- **Dataset excerpt**
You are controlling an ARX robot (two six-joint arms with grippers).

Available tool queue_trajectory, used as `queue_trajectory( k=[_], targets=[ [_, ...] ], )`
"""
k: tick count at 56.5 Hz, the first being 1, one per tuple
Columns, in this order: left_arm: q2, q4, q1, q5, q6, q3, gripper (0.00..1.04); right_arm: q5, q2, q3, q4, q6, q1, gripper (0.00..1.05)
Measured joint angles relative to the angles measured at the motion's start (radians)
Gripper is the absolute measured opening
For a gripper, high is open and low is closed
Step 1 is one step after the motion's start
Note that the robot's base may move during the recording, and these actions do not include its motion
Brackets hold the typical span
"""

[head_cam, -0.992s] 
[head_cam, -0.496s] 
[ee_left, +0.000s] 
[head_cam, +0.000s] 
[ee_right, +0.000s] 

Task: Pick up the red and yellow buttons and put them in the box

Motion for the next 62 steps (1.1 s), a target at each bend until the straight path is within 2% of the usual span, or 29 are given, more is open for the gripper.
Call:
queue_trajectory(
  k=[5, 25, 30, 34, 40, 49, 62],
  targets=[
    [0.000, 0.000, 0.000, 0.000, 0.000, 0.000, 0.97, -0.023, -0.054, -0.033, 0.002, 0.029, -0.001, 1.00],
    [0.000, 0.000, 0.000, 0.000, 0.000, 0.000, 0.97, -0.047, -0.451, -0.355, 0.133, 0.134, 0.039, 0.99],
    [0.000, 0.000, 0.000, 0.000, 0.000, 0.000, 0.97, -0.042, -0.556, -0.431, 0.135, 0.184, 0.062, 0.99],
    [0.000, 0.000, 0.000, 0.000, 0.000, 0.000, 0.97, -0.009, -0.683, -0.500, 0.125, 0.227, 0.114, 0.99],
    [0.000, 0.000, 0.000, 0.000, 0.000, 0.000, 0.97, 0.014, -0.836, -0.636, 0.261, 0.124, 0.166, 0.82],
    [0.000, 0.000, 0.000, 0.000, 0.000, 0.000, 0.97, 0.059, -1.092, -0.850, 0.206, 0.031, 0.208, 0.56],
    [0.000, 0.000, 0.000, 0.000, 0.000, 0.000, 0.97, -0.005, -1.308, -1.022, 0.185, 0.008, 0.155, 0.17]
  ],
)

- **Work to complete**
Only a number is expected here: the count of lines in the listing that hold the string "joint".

- **Exercise answer**
2